Is the description appropriately sized, front-loaded, and free of redundancy?

The description is appropriately sized and front-loaded: the first line states the purpose clearly, followed by a structured parameters section. There's no wasted text, and each sentence adds value (e.g., the parameters list clarifies usage). However, it could be slightly more concise by integrating the parameter details into a single flowing sentence, and the URL path duplication is minor redundancy.

Shorter descriptions cost fewer tokens and are easier for agents to parse. Every sentence should earn its place.

Completeness3/5

Given the tool's complexity, does the description cover enough for an agent to succeed on first attempt?

Given the tool's moderate complexity (2 parameters, historical data fetching), the description is minimally adequate. It explains the purpose and parameters but lacks behavioral context (e.g., time ranges, pagination). The presence of an output schema (not shown) means the description doesn't need to detail return values, but without annotations, it should cover more operational aspects like data freshness or constraints. It's complete enough for basic use but leaves gaps for robust agent invocation.

Complex tools with many parameters or behaviors need more documentation. Simple tools need less. This dimension scales expectations accordingly.

Parameters3/5

Does the description clarify parameter syntax, constraints, interactions, or defaults beyond what the schema provides?
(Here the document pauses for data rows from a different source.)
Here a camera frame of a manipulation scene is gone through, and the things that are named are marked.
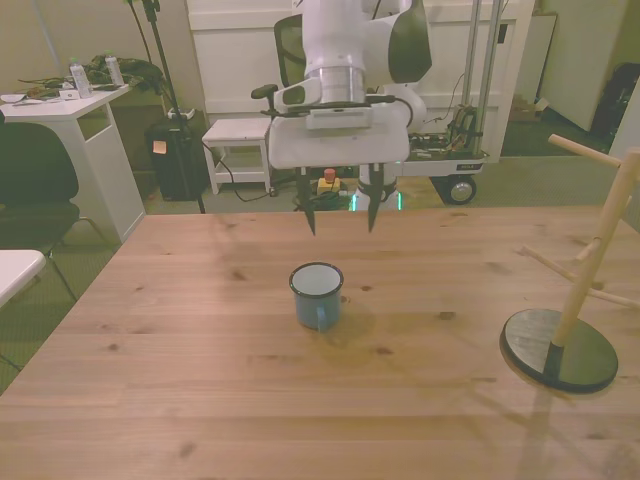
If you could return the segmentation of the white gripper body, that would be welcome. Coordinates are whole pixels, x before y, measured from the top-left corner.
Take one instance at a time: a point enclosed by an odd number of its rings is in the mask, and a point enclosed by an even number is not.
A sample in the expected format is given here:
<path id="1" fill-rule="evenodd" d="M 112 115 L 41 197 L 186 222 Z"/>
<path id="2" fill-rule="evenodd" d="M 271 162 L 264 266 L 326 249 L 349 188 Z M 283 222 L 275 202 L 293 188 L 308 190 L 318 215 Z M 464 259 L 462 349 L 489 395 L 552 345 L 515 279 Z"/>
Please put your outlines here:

Schema description coverage is 0%, so the schema provides no parameter descriptions. The description adds value by explaining 'chain' as a 'chain slug (e.g., 'Ethereum')' and 'stablecoin' as an 'optional' 'stablecoin ID', giving basic semantics. However, it doesn't clarify where to find valid chain slugs or stablecoin IDs, the format of the ID (integer vs. string), or how the optional parameter affects results (e.g., filtering vs. aggregation). With 2 parameters and low schema coverage, this partial compensation earns a baseline 3.

Input schemas describe structure but not intent. Descriptions should explain non-obvious parameter relationships and valid value ranges.

Purpose4/5

Does the description clearly state what the tool does and how it differs from similar tools?

The description clearly states the tool's purpose: 'Get historical mcap sum of all stablecoins in a chain.' This specifies the verb ('Get'), resource ('historical mcap sum'), and scope ('all stablecoins in a chain'). It distinguishes from siblings like 'get_stablecoin_charts_all' (which lacks chain filtering) and 'get_stablecoin_history' (which focuses on individual stablecoin history rather than aggregate mcap). However, it doesn't explicitly contrast with all relevant siblings (e.g., 'get_stablecoin_chains'), keeping it at 4 rather than 5.

Agents choose between tools based on descriptions. A clear purpose with a specific verb and resource helps agents select the right tool.

Usage Guidelines2/5

Does the description explain when to use this tool, when not to, or what alternatives exist?

The description provides no guidance on when to use this tool versus alternatives. It mentions an optional 'stablecoin' parameter but doesn't explain when to include it (e.g., to filter to a specific stablecoin vs. get all). There's no mention of prerequisites, data freshness, or comparison to siblings like 'get_stablecoin_charts_all' (for all chains) or 'get_stablecoin_history' (for individual stablecoin details).

Agents often have multiple tools that could apply. Explicit usage guidance like "use X instead of Y when Z" prevents misuse.